(Beginning of THE INPUT)
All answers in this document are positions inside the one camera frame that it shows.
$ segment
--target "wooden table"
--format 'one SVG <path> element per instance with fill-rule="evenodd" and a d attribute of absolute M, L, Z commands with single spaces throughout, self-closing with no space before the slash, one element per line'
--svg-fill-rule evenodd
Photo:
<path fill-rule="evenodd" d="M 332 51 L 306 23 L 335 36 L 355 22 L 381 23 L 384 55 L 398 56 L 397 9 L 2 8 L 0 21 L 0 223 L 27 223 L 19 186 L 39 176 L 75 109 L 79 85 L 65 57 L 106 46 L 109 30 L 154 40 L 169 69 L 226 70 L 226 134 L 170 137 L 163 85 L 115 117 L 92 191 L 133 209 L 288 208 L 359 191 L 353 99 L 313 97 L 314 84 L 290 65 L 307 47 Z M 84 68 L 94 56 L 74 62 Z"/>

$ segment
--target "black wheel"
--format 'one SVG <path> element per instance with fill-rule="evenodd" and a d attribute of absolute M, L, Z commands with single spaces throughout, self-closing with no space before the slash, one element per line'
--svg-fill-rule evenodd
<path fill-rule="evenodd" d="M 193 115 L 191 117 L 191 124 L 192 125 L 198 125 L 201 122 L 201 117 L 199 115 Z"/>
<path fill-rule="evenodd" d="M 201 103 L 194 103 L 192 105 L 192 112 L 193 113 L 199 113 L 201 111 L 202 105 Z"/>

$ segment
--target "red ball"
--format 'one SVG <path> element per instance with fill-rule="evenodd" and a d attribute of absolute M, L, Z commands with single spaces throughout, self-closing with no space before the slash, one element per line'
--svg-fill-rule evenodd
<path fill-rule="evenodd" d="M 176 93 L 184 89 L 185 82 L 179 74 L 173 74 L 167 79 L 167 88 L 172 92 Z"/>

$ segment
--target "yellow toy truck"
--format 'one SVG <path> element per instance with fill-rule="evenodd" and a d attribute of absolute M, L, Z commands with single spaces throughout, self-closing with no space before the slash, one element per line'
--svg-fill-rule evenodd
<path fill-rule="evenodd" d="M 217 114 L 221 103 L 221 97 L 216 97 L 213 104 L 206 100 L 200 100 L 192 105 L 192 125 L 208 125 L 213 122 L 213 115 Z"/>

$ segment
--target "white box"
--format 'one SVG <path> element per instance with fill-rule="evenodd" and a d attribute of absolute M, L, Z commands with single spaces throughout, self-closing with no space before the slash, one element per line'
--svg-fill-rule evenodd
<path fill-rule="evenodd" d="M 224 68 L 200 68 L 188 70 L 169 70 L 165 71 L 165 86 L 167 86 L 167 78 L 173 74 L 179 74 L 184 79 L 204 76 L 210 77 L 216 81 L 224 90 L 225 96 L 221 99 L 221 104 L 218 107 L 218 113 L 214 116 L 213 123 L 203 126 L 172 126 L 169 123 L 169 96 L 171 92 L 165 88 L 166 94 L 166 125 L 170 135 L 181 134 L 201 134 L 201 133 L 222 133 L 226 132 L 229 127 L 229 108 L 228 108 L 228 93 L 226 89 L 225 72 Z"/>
(End of THE INPUT)
THE TASK.
So that nothing is lost, transcribe each entry exactly as written.

TASK OUTPUT.
All answers in this document are positions inside the one camera frame that it shows.
$ segment
--target "wooden table"
--format 'one SVG <path> element per instance with fill-rule="evenodd" and a d attribute of absolute M, L, Z commands with single spaces throughout, self-closing with no space before the slash, one element per line'
--svg-fill-rule evenodd
Photo:
<path fill-rule="evenodd" d="M 332 51 L 306 23 L 335 36 L 355 22 L 381 23 L 384 55 L 398 56 L 397 9 L 2 8 L 0 21 L 0 223 L 27 223 L 19 186 L 39 176 L 75 109 L 79 85 L 65 57 L 106 46 L 109 30 L 154 40 L 169 69 L 226 70 L 226 134 L 170 137 L 163 85 L 115 117 L 92 191 L 133 209 L 288 208 L 359 191 L 353 99 L 313 97 L 314 84 L 290 65 L 307 47 Z M 84 68 L 94 56 L 74 62 Z"/>

$ segment
--target "black wheel"
--format 'one SVG <path> element per instance with fill-rule="evenodd" and a d attribute of absolute M, L, Z commands with single spaces throughout, self-closing with no space before the slash, one element per line'
--svg-fill-rule evenodd
<path fill-rule="evenodd" d="M 193 115 L 191 117 L 191 124 L 192 125 L 198 125 L 201 122 L 201 117 L 199 115 Z"/>
<path fill-rule="evenodd" d="M 201 103 L 194 103 L 192 105 L 192 112 L 193 113 L 199 113 L 201 111 L 202 105 Z"/>

$ segment
--target "red ball"
--format 'one SVG <path> element per instance with fill-rule="evenodd" and a d attribute of absolute M, L, Z commands with single spaces throughout, self-closing with no space before the slash, one element per line'
--svg-fill-rule evenodd
<path fill-rule="evenodd" d="M 176 93 L 184 89 L 185 82 L 179 74 L 173 74 L 167 79 L 167 88 L 172 92 Z"/>

$ segment
--target "yellow toy truck"
--format 'one SVG <path> element per instance with fill-rule="evenodd" and a d attribute of absolute M, L, Z commands with single spaces throughout, self-closing with no space before the slash, one element per line'
--svg-fill-rule evenodd
<path fill-rule="evenodd" d="M 217 114 L 221 103 L 221 97 L 216 97 L 213 104 L 206 100 L 200 100 L 192 105 L 192 125 L 208 125 L 213 122 L 213 115 Z"/>

$ segment
--target "white box"
--format 'one SVG <path> element per instance with fill-rule="evenodd" and a d attribute of absolute M, L, Z commands with single spaces throughout, self-closing with no space before the slash, one element per line'
--svg-fill-rule evenodd
<path fill-rule="evenodd" d="M 224 68 L 200 68 L 188 70 L 169 70 L 165 71 L 165 86 L 167 86 L 167 78 L 173 74 L 179 74 L 184 79 L 204 76 L 210 77 L 216 81 L 224 90 L 225 96 L 221 99 L 221 104 L 218 107 L 218 113 L 214 116 L 213 123 L 203 126 L 172 126 L 169 123 L 169 96 L 171 92 L 165 88 L 166 94 L 166 125 L 170 135 L 181 134 L 201 134 L 201 133 L 222 133 L 226 132 L 229 127 L 229 108 L 228 108 L 228 93 L 226 89 L 225 72 Z"/>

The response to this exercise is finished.